If you’re a serious caffeine fiend, then you’re probably rather attached to your coffee machine at home. If the thought of granulated coffee touching your lips sends involuntary shivers up your spine, then perhaps a portable coffee maker may be worth an extra 200-300g in your pack.

Not everyone is fussed about taste, so if this is you – then just pack plenty of teabags and granulated coffee or coffee bags for your early morning caffeine kick.

During the day, a smoothie or hydration drink is nice to break up the monotony of plain water now and again, and in the evenings a sachet of hot chocolate or Milo can go down a treat on a chilly evening before bed.

Beverages to take

Drinks to take hiking

Take along several different drinks to vary your fluid intake.

Ration packs

If all that sends your head spinning or you just want to make things easy, then Back Country Cuisine has a choice of five all-inclusive packs. These include meals, snacks, treats, condiments, and beverages. Available in Classic, Adventure, Vegetarian, Outback, and to help cater for those with specific dietary requirements, there’s also the No Worries Ration Pack.

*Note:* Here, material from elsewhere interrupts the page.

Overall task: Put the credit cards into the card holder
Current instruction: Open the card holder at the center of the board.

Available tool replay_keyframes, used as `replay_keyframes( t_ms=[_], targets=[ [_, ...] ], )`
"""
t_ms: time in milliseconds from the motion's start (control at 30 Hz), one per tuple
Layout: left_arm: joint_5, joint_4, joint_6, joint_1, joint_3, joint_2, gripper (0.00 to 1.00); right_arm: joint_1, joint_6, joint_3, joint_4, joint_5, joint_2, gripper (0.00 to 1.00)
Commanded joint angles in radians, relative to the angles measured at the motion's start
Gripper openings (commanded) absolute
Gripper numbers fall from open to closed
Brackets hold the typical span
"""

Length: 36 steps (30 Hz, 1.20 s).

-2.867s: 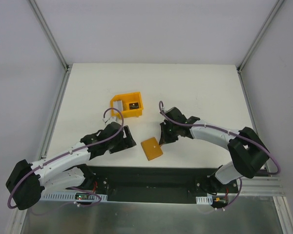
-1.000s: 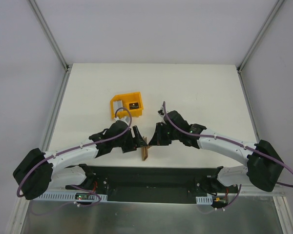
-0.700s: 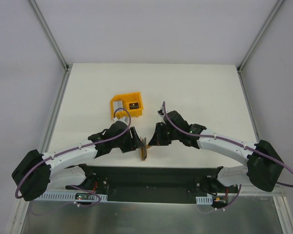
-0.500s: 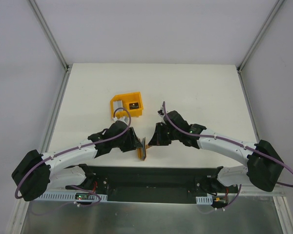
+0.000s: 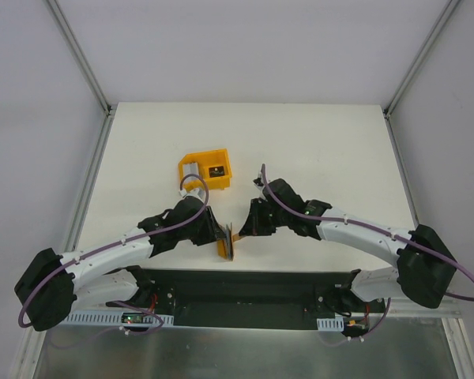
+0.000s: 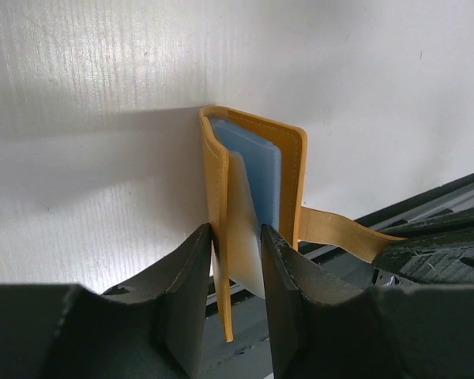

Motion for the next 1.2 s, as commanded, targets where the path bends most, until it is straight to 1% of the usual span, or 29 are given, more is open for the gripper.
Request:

Top 5 meal planning tips for multi-day hikes

  1. Make sure you give some of the meals you’re planning a test run before you go so you know you’ll enjoy that well-earned feed at the end of the day!
  2. Variety is important for longer trips. This helps to keep you motivated and fuel your body for the entire trek.
  3. If you want to be super organised, use a spreadsheet to record your food (and gear). This way you can weigh and add up the total weight and also how much energy you’ll get per day.
  4. If you’re a big eater, try to find ways to cut down on weight in other areas of your pack so that you can take more food with you.
  5. Include options that don’t have to be cooked, just in case your stove breaks or you run out of fuel.